Download or read book Texas Divided written by James Marten and published by University Press of Kentucky. This book was released on 2014-07-11 with total page 256 pages. Available in PDF, EPUB and Kindle. Book excerpt: The Civil War hardly scratched the Confederate state of Texas. Thousands of Texans died on battlefields hundreds of miles to the east, of course, but the war did not destroy Texas's farms or plantations or her few miles of railroads. Although unchallenged from without, Confederate Texans faced challenges from within -- from fellow Texans who opposed their cause. Dissension sprang from a multitude of seeds.
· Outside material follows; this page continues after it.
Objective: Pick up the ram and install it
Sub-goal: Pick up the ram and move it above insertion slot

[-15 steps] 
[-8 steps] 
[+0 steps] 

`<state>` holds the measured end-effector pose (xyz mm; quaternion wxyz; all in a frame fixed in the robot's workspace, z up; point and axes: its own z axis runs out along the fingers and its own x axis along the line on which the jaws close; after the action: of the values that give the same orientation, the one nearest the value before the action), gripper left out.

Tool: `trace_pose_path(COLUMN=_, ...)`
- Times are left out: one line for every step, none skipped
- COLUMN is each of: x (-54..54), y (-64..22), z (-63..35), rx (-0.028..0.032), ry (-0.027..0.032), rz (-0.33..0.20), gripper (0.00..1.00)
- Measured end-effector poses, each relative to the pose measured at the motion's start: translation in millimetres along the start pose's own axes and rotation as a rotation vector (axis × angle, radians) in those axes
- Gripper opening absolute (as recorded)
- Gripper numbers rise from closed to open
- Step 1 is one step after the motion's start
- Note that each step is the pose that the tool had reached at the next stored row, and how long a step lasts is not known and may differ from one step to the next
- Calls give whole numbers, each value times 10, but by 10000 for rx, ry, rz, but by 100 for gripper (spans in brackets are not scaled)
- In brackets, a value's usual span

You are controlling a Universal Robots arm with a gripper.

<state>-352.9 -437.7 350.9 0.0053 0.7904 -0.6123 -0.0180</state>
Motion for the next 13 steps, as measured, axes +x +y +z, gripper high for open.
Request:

It emerged from prewar political and ethnic differences; it surfaced after wartime hardships and potential danger wore down the resistance of less-than-enthusiastic rebels; it flourished, as some reaped huge profits from the bizarre war economy of Texas. Texas Divided is neither the history of the Civil War in Texas, nor of secession or Reconstruction. Rather, it is the history of men dealing with the sometimes fragmented southern society in which they lived -- some fighting to change it, others to preserve it -- and an examination of the lines that divided Texas and Texans during the sectional conflict of the nineteenth century.

Book Historic Beaumont

Download or read book Historic Beaumont written by Ellen Walker Rienstra and published by HPN Books. This book was released on 2003 with total page 209 pages. Available in PDF, EPUB and Kindle. Book excerpt: An illustrated history of Beaumont, Texas, paired with histories of the local companies.